AK: Well, I initially come out of looking at illustration... and then you learn fine art and then it all seems old. It's a way to revitalize painting, okay? There are things in movies and billboards that are more exciting to me than a lot of painting. And they turn me on and I like the subject matter. And then you want to break a canvas up differently. The wide-angle screen was a really big thing. And I used to go to the movies at five, no matter what was playing... just walk in and look at the pictures.

BA: The formal...

AK: Yeah. Just look at the images... the way they are breaking up the screen. And they had these Westerns and a head would come in this side... and no one had seen anything like it in painting. It was like new ways of breaking up a frame. It was really exciting. You didn't know whether it would work out or not. And that was really kind of exciting to do those things... all of it. And the first things were the figures on the flat backgrounds. People called them illustrations. And I really didn't know what the hell was going on. I knew they were my paintings. I couldn't see what they were talking about. I didn't see much of a difference either... but there was a big difference, actually.

BA: The selection of characters for your paintings all seem to be intimates of yourself.

AK: Well, they're not really. Some are friends but most are just acquaintances.
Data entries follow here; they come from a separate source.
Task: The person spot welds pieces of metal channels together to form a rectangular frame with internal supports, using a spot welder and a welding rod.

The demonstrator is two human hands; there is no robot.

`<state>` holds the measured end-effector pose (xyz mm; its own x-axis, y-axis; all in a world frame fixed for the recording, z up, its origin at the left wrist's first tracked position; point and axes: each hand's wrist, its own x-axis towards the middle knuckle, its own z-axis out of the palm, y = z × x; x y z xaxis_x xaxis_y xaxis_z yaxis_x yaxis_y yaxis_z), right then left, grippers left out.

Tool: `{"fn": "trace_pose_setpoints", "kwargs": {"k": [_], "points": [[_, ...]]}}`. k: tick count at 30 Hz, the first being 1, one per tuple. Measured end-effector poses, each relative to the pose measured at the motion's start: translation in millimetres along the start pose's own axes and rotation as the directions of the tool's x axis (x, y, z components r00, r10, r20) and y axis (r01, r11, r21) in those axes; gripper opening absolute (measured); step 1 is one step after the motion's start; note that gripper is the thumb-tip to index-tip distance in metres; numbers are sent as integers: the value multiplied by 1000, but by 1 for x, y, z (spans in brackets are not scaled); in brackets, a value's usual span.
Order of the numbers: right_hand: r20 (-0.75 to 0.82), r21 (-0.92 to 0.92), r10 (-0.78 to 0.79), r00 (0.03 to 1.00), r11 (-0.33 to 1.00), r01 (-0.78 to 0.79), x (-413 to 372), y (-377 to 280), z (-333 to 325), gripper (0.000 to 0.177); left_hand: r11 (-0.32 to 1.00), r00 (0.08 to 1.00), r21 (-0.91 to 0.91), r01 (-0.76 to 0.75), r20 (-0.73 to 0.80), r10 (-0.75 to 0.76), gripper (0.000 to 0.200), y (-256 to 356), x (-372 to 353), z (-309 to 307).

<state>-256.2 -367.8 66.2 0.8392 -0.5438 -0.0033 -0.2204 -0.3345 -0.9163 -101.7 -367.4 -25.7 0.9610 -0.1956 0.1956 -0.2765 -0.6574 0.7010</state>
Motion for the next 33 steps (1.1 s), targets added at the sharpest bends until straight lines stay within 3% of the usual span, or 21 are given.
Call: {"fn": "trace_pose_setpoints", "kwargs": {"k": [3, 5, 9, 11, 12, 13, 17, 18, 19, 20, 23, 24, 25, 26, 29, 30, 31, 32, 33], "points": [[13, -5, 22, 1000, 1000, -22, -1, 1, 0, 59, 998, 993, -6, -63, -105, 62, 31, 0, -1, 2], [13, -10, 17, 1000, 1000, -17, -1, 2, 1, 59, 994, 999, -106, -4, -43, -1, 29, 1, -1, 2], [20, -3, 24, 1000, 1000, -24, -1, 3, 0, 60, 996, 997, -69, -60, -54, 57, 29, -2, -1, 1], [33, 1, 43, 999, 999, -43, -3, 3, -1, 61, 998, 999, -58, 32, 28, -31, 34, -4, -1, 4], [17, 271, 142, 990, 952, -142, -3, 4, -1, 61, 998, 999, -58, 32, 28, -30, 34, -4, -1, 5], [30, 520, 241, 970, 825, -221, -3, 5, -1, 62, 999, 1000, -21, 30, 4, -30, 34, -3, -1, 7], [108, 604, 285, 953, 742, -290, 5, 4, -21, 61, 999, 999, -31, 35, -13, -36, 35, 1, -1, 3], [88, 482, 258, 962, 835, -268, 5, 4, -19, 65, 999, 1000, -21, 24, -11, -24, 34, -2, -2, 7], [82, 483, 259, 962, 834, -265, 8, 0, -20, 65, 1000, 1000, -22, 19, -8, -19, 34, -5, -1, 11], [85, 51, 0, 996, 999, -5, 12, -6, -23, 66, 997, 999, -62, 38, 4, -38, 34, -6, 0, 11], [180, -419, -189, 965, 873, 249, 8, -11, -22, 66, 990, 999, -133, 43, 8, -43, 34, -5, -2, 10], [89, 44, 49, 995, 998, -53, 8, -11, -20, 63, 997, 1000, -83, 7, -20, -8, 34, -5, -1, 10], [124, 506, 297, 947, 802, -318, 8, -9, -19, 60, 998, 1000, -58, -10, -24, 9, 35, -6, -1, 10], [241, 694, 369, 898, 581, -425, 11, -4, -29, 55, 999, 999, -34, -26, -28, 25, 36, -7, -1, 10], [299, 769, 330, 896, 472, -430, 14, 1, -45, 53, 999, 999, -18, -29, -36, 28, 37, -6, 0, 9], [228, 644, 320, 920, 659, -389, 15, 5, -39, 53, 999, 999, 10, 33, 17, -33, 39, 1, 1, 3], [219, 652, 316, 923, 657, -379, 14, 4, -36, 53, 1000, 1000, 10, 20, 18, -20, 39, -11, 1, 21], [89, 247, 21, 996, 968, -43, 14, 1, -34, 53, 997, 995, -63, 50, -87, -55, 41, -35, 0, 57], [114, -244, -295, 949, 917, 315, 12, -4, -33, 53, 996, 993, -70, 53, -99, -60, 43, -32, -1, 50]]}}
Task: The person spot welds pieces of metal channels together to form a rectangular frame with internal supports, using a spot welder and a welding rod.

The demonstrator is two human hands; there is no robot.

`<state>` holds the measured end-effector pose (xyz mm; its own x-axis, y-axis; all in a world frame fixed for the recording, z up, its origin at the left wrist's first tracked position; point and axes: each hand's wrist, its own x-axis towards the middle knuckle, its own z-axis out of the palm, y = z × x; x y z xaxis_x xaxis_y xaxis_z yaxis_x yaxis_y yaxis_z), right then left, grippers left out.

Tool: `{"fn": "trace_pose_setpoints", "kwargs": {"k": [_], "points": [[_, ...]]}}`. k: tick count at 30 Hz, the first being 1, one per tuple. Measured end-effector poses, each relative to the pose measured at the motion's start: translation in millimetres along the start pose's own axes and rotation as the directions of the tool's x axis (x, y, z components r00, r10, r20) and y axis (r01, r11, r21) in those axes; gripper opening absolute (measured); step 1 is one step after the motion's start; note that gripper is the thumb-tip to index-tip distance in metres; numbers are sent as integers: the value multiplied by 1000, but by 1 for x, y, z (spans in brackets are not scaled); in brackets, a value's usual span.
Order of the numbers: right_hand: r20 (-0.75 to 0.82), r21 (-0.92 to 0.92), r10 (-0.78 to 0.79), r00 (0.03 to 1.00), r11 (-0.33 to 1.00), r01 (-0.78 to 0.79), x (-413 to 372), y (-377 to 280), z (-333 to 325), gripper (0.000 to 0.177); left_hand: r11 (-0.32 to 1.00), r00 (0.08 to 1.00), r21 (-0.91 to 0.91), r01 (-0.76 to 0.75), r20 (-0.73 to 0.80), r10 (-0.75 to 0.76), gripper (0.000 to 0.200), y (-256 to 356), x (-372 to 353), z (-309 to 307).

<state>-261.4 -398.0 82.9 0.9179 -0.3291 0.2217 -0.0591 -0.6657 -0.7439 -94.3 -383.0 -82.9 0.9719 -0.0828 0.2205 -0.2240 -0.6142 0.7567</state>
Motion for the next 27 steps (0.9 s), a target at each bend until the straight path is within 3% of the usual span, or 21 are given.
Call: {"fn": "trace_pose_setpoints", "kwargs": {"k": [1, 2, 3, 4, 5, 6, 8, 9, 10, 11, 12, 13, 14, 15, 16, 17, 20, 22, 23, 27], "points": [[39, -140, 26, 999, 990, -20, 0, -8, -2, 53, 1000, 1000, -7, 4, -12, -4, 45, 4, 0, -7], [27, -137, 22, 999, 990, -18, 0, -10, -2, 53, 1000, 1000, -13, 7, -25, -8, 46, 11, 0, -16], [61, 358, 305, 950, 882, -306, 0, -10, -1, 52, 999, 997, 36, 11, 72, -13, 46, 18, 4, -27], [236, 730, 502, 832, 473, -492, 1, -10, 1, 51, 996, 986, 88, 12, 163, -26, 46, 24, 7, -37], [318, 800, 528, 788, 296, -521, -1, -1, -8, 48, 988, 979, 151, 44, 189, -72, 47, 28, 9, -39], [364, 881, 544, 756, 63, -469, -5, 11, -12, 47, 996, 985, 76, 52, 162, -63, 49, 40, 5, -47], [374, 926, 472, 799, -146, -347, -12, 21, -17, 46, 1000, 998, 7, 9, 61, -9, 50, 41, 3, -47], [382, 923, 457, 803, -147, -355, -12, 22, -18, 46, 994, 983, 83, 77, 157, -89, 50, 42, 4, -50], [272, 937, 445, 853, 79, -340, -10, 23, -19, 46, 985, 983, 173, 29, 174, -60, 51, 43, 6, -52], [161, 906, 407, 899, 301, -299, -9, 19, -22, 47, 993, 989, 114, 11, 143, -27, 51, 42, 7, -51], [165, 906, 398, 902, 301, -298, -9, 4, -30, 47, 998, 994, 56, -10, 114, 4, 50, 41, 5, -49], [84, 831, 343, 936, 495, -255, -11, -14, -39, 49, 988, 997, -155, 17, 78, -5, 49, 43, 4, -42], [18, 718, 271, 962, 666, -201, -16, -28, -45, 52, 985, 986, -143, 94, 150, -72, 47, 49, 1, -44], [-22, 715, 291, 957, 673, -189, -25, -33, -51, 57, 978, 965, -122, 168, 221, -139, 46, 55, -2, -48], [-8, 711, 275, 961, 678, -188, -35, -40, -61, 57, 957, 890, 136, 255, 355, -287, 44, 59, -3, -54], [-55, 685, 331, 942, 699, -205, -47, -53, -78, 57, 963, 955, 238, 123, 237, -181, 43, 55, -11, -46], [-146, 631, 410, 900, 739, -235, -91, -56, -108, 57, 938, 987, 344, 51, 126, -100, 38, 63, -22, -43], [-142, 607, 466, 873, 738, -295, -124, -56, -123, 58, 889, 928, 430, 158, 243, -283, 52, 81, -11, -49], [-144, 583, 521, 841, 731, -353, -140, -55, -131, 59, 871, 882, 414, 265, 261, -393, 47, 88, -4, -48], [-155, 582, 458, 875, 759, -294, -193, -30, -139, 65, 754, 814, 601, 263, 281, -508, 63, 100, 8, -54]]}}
And it's more like... it's almost like casting.

BA: They're intriguing to you because they represent more than just what they are.

AK: Yeah. They're symbols. Social symbols, really.

BA: How do you interact with them? Do you take their photograph beforehand?

AK: No. No.

BA: So it's all memory, or...?

AK: No. They sit for me. It's all plein-air. All my work starts with plein-air sketches.

BA: Sketching from a real-life model... in their presence.

AK: Yes. And they sit for me, and I find out what they look like.

BA: How long do they sit?

AK: An hour and a half, usually. The cut-outs take longer.

BA: I saw a cutouts show at Robert Miller Gallery about ten, twelve years ago... all women. I walked into that show and I was just blown away. I thought, wow, these women are all intelligent, focused, perceptive, filled with presence...

AK: That's great.

BA: ... and beautiful.

AK: The one I did on Times Square was used for the Women's Movement. They made a poster out of it. They felt the same way you did. I've never wanted to do a woman like an object. You know like...a peach. It seems like it's been done enough.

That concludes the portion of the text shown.